ABOUT THIS EXERCISE - The answer must consist of every line in the data that contains "camera".

(Stored entries)
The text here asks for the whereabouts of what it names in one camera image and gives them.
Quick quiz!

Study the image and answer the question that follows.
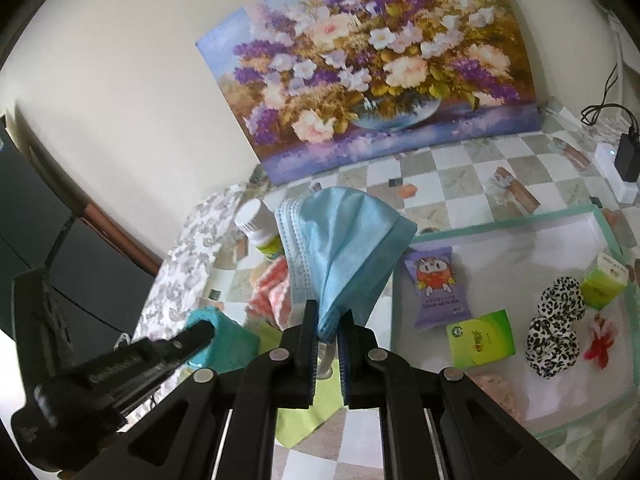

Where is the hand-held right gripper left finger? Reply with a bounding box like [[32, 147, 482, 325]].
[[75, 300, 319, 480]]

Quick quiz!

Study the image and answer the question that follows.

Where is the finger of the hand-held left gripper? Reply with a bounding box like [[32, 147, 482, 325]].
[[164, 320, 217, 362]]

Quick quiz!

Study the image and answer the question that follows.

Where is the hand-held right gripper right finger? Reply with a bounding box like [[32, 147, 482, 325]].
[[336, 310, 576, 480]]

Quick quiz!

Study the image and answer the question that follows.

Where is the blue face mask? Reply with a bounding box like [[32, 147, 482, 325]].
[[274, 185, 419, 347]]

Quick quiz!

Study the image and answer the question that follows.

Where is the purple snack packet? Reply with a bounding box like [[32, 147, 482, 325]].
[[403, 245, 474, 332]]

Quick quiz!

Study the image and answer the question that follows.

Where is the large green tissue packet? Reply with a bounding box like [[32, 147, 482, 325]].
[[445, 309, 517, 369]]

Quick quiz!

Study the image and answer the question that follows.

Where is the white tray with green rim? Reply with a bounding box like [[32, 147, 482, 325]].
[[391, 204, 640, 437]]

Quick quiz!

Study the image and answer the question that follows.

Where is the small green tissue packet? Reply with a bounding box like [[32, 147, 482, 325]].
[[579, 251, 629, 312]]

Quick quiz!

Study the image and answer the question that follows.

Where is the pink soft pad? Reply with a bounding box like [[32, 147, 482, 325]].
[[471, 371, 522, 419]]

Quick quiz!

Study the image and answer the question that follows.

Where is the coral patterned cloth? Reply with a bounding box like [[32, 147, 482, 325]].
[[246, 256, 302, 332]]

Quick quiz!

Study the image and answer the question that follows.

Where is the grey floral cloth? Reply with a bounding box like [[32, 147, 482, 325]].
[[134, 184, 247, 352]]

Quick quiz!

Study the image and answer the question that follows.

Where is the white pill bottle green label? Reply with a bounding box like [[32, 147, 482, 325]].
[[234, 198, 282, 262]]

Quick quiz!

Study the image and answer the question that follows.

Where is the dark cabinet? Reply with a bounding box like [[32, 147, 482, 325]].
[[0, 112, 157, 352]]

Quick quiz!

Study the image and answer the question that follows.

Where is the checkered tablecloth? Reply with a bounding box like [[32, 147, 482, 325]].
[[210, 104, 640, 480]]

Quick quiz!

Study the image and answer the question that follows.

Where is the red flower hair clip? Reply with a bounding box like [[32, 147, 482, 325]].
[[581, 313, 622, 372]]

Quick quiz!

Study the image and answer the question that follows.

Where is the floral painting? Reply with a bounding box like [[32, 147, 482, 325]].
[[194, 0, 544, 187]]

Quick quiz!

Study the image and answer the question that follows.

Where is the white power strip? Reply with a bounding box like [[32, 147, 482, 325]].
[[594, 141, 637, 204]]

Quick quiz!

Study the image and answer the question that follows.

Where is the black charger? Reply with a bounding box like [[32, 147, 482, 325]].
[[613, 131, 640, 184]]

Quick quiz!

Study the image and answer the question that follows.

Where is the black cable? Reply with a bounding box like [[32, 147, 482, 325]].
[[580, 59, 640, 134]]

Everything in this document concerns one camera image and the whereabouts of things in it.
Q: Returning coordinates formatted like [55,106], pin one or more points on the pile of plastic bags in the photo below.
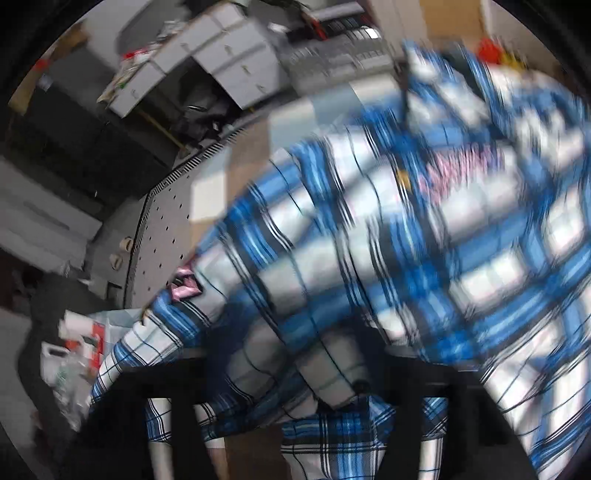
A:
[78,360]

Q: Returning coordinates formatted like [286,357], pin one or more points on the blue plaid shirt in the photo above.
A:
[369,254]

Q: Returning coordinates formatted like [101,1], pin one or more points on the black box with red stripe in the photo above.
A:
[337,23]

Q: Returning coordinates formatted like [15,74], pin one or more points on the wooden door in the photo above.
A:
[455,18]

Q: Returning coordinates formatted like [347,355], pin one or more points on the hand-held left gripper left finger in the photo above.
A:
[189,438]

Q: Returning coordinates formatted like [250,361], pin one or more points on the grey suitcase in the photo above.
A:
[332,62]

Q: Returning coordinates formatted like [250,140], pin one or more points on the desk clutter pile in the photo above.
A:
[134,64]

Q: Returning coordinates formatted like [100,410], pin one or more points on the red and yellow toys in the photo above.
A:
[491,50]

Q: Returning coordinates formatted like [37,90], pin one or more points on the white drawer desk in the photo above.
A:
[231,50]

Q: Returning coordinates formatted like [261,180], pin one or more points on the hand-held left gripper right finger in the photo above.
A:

OUTPUT FOR THIS TASK -
The text here asks for the whereabouts of what it names in one camera image and gives them.
Everything in this document concerns one camera image and the whereabouts of things in it.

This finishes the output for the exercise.